A la salida de la procuraduría fueron abordados por un sujeto, con quien se identificaron, pensando que tendrían buenas noticias.

“¿Vos sos el que ha metido el documento con copia a Casa Presidencial?’, me preguntó y yo pensaba que me iba a decir algo sobre el caso -¡Sí!-, le dije. ‘Dejá de andarte metiendo en problemas, porque vas a terminar muerto o en la cárcel’.Agarré a mis hijas y me fuí”, relata el expolicía.

Antes de la aprobación de la Ley de Protección a Desplazados, en octubre de 2019, acudieron a la Dirección de Atención a Víctimas en el Ministerio de Justicia y en palabras de la familia, desistieron de ese proceso porque los querían separar.

A los Castro Serrano se les cerraron las puertas de la seguridad, del derecho al trabajo, la propiedad, a la vivienda, mientras en la Asamblea Legislativa se discutía si aprobar o no la legislación de la protección.



“Nos dijeron que hacen esto para que uno desista y se olvide del proceso”, concluye Pablo, quien asegura que no son la única familia que ha desistido de la ayuda no gubernamental y de la misma estatal, porque no les soluciona su problema de desplazamiento.

“Mire, cuando uno ha estado en confinamiento sale con un miedo y un pánico que usted no tiene idea, enfermedades que uno coge estando ahí”, recuerda Amalia, quien solo pide rehacer sus arraigos familiares, y recuperar su vida.

A los Castro Serrano, la PDDH les dijo que ya no podía financiarles más alojamiento y se quedaron en la calle; recientemente aceptaron la ayuda de la Dirección de Atención a Víctimas, quien tras la aprobación de la normativa que reconoce el desplazamiento forzado por violencia, activó un albergue.

El expolicía relató que pidieron ayuda en el Comité Internacional de la Cruz Roja, pero se las negaron porque había portado armas de fuego; el director del CICR, Olivier Martin, dijo a este medio que su accionar se vuelve limitado a la cantidad de víctimas del fenómeno y que en ocasiones tienen que desistir de dar la asistencia.

*En este relato, los nombres fueron cambiados por protección a las víctimas.

 

“A ellas las tocaron en cáritas”

 

En el lugar donde la familia Castro Serrano pensaba estar segura, sus hijas fueron vulneradas. Amalia cuenta que Martita y Lucía le contaron que otros albergados las encerraron en el baño y las tocaron; dos exámenes psicológicos hechos a las niñas respaldan que tienen problemas de aprendizaje, ansiedad, angustia y rechazo al sexo masculino, tras una agresión sexual. La Procuraduría para la Defensa de los Derechos Humanos respalda ese peritaje con uno propio. Sin embargo, el dolor de la familia es que la misma ONG, Cáritas, no quiso hacer nada y les ofreció irse del albergue, aún cuando no tenían a dónde ir.
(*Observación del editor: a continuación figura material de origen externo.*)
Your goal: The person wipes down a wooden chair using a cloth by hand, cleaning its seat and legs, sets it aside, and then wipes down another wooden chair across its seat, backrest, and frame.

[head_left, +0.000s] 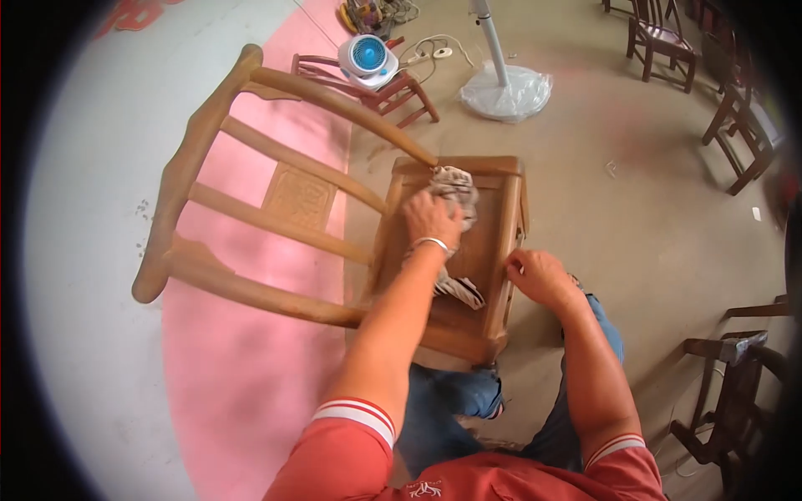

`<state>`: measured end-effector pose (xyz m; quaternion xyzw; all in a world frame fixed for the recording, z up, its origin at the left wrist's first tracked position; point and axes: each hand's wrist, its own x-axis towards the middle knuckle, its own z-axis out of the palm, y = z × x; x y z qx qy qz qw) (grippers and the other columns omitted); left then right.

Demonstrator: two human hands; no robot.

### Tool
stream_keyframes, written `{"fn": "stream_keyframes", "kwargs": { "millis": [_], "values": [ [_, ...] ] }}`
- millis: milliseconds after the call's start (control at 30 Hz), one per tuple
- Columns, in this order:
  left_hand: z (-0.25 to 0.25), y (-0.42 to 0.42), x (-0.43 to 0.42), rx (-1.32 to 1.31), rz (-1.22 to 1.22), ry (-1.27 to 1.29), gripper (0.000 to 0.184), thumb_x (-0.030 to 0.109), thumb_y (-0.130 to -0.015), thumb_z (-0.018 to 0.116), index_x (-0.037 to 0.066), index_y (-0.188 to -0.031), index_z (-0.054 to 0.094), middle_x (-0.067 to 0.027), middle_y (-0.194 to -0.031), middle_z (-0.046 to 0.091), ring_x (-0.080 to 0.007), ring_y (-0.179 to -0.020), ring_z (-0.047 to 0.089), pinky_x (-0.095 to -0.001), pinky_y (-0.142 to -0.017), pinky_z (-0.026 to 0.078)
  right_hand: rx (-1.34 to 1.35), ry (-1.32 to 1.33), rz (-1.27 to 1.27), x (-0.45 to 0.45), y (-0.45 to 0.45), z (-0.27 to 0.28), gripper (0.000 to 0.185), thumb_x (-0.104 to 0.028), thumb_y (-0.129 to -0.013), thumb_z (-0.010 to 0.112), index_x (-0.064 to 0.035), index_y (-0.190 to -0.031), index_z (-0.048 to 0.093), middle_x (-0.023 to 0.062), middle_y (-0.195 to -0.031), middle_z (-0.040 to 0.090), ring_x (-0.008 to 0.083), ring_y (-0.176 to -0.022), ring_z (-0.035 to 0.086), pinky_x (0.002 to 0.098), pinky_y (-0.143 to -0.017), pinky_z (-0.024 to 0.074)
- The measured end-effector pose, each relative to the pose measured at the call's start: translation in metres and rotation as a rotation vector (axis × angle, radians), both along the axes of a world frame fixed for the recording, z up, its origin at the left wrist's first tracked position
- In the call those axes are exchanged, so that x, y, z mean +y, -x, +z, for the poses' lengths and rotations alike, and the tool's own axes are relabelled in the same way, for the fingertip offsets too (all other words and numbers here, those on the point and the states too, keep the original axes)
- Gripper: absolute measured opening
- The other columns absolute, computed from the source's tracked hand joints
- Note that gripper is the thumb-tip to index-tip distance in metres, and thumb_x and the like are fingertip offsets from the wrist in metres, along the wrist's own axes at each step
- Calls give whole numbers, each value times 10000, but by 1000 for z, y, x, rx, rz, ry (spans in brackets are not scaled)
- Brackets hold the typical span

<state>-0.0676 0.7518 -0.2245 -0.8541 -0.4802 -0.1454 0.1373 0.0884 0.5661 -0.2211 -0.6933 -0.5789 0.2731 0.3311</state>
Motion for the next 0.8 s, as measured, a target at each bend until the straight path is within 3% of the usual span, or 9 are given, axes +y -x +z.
{"fn": "stream_keyframes", "kwargs": {
  "millis": [167, 300, 433, 500, 567, 600, 667, 733, 800],
  "values": [
    [-14, 34, 68, -105, 39, 85, 453, 153, -840, 632, 22, -1230, 444, -196, -1213, 517, -385, -1151, 507, -456, -971, 430, -6, 181, 79, -9, -17, 9, 219, -219, -851, 529, -60, -906, 670, 184, -817, 666, 398, -813, 632, 493, -730, 501],
    [-27, 25, 35, -178, -12, 41, 323, 52, -841, 550, 6, -1154, 481, -221, -1152, 553, -400, -1064, 547, -471, -911, 454, 1, 137, 115, -6, -19, 10, 223, -220, -850, 533, -51, -908, 668, 170, -825, 674, 384, -813, 640, 481, -727, 506],
    [-7, 22, -57, -102, -141, 286, 280, 83, -813, 594, 29, -1066, 484, -212, -1062, 553, -410, -986, 538, -496, -850, 455, 37, 81, 78, 2, -10, 18, 215, -220, -846, 564, -49, -932, 662, 156, -819, 682, 374, -802, 648, 473, -722, 510],
    [-4, 25, -115, -187, -261, 399, 423, 130, -786, 677, -9, -1132, 478, -215, -1071, 530, -410, -1012, 510, -472, -876, 443, 139, -48, -3, 5, 0, 22, 221, -218, -836, 600, -48, -966, 654, 141, -836, 681, 353, -823, 650, 455, -733, 512],
    [14, 37, -151, -197, -265, 523, 622, 147, -780, 688, -79, -1281, 399, -288, -1259, 458, -426, -1191, 443, -436, -1035, 373, 91, -175, 8, 9, 16, 19, 243, -224, -828, 624, -48, -994, 647, 140, -870, 676, 344, -865, 642, 440, -761, 509],
    [31, 44, -161, -210, -303, 514, 613, 139, -791, 677, -89, -1292, 407, -274, -1343, 419, -422, -1260, 399, -423, -1084, 333, 49, -293, 5, 8, 27, 19, 272, -230, -820, 649, -48, -1022, 640, 139, -904, 670, 335, -906, 634, 425, -789, 506],
    [78, 69, -181, -138, -332, 382, 534, 147, -792, 688, -57, -1242, 487, -231, -1305, 478, -405, -1215, 454, -433, -1051, 367, -192, -302, 44, -1, 55, 15, 614, -360, -742, 748, -54, -1232, 541, 155, -1157, 584, 336, -1115, 532, 423, -932, 433],
    [121, 109, -183, -379, -290, 460, 438, 169, -788, 687, -14, -1164, 557, -177, -1232, 546, -373, -1180, 503, -438, -1019, 391, -355, -318, 25, -10, 79, 30, 755, -402, -668, 790, -46, -1271, 507, 163, -1193, 548, 344, -1150, 495, 422, -945, 416],
    [157, 161, -177, -612, -105, 307, 340, 226, -839, 685, 20, -1072, 549, -176, -1069, 563, -331, -1027, 548, -417, -920, 425, -405, -294, 13, 1, 92, 28, 739, -380, -621, 809, -36, -1215, 534, 171, -1187, 544, 349, -1161, 485, 405, -946, 417]
  ]
}}
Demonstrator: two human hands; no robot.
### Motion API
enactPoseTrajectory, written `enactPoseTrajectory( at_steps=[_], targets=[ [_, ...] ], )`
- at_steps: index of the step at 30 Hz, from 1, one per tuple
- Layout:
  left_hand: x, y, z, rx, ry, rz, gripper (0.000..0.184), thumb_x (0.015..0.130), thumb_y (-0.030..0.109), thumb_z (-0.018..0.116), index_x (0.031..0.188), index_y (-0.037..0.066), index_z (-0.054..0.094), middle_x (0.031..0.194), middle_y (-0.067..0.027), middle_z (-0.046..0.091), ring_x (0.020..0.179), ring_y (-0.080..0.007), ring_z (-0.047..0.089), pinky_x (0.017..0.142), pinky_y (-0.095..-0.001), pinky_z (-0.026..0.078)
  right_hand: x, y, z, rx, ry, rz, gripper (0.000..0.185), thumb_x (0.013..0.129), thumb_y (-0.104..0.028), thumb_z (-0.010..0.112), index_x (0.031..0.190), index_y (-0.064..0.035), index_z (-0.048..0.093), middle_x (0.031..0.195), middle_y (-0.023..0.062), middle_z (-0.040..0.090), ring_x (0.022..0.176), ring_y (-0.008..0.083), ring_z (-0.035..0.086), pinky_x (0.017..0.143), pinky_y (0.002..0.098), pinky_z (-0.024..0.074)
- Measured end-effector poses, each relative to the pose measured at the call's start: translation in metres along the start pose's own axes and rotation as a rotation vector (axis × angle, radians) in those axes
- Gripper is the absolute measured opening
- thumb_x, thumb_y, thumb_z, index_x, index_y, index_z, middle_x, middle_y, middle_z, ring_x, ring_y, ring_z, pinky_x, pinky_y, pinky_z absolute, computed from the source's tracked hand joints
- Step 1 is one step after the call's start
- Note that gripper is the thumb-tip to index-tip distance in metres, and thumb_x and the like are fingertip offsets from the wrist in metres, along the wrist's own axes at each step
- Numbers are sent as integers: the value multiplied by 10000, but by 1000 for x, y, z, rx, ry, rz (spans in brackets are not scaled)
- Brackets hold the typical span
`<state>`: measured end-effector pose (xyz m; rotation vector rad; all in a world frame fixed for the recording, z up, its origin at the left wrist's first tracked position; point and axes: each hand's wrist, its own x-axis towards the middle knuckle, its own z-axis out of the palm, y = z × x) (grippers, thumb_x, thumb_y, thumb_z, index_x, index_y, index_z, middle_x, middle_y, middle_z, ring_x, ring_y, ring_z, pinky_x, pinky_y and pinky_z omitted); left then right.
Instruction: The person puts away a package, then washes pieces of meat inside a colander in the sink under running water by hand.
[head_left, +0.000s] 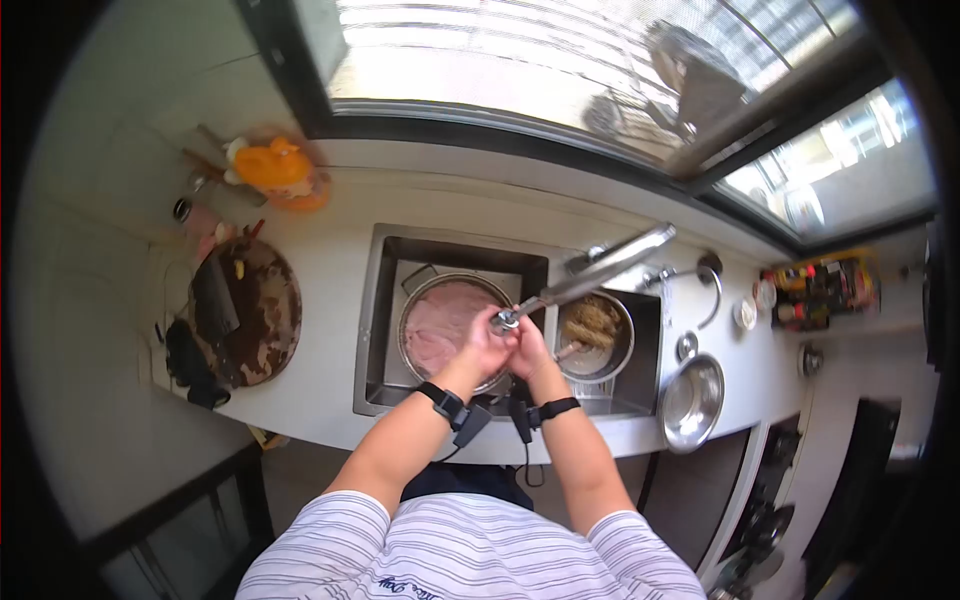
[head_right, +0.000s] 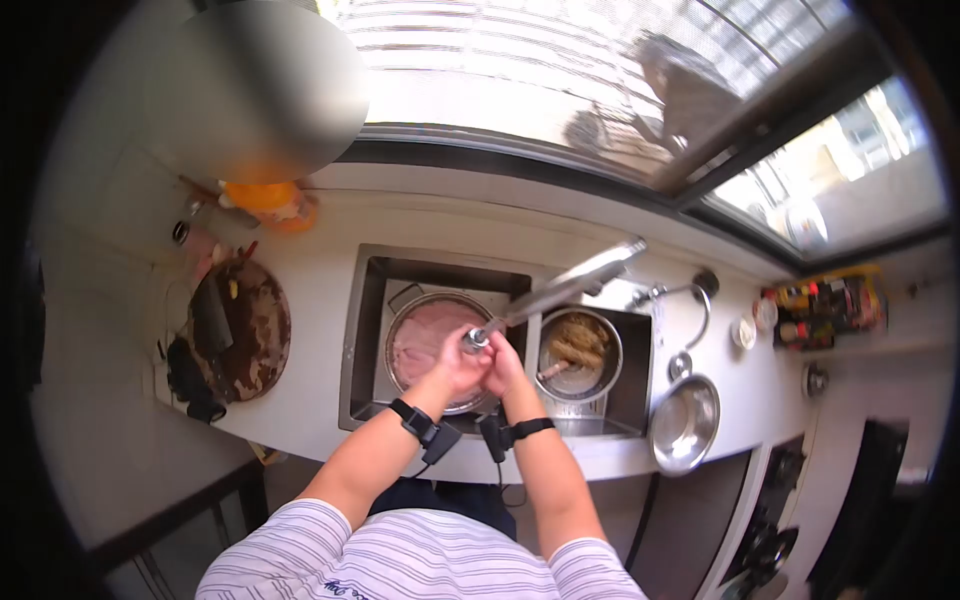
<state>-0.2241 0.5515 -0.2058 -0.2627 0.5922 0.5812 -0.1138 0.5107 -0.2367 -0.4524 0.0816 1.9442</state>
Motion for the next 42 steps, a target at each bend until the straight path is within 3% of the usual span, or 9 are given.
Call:
enactPoseTrajectory(
  at_steps=[6,10,11,15,17,23,33,36,42],
  targets=[
    [12,2,-39,7,173,271,187,846,262,489,897,98,564,816,-90,606,640,-234,573,527,-326,463,24,39,0,52,136,85,445,899,-444,374,1039,-54,536,1038,177,577,987,364,535,853,482,436],
    [25,-5,-58,1082,521,1184,177,837,250,494,876,100,579,811,-118,615,628,-257,588,530,-355,470,35,59,-3,53,289,57,344,869,-422,476,933,-91,546,951,112,594,887,272,565,793,423,464],
    [16,6,-71,1928,524,1034,193,824,249,484,845,95,598,761,-141,621,660,-269,598,530,-368,475,35,63,0,98,306,-1,302,862,-393,507,898,-96,550,914,93,598,854,255,570,780,400,466],
    [-26,44,-39,2239,440,474,189,803,234,509,872,91,611,837,-164,619,774,-321,599,659,-426,477,44,52,-15,-186,388,95,160,824,-229,568,854,-73,545,822,44,580,820,220,560,757,361,459],
    [-28,59,-55,2111,407,1328,132,771,176,518,811,85,605,800,-158,625,789,-362,585,697,-478,448,36,41,2,-221,442,22,167,825,-207,548,867,-45,545,811,67,590,816,204,559,720,333,457],
    [-1,105,-109,2086,602,434,230,744,94,504,940,93,625,1047,-136,579,1015,-302,538,851,-421,434,1,10,102,-162,560,-291,226,850,-204,485,894,2,565,825,131,603,798,239,579,752,353,464],
    [59,109,-165,2395,596,632,297,843,115,402,1056,111,610,1231,-67,512,1263,-232,312,992,-400,304,45,-2,108,-476,368,-482,222,872,-217,454,769,-28,508,727,141,577,703,231,564,659,341,465],
    [68,113,-161,2661,604,23,288,850,116,399,1014,108,635,1196,-82,542,1250,-236,345,998,-395,286,40,10,71,-604,493,-436,198,852,-217,467,800,-35,528,744,116,575,705,214,564,651,339,467],
    [33,111,-145,2392,185,210,355,705,351,588,863,42,660,890,-197,628,802,-341,612,681,-432,467,41,39,-4,-947,735,-76,187,772,-61,562,955,-22,551,937,112,582,832,206,565,736,311,473]
  ],
)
“Si ustedes denuncian, el caso se les va a caer y ustedes van a ir a la calle, y eso ocurrió. Nos tiraron a la calle”, recuerda Pablo.

Diario El Mundo preguntó a Cáritas por el caso y señalaron que por el momento no podían dar una declaración, debido a que sus directores no estaban. La familia dice que al renunciar al albergue exigieron que en el documento de renuncia se plasmara la agresión sexual y se los negaron.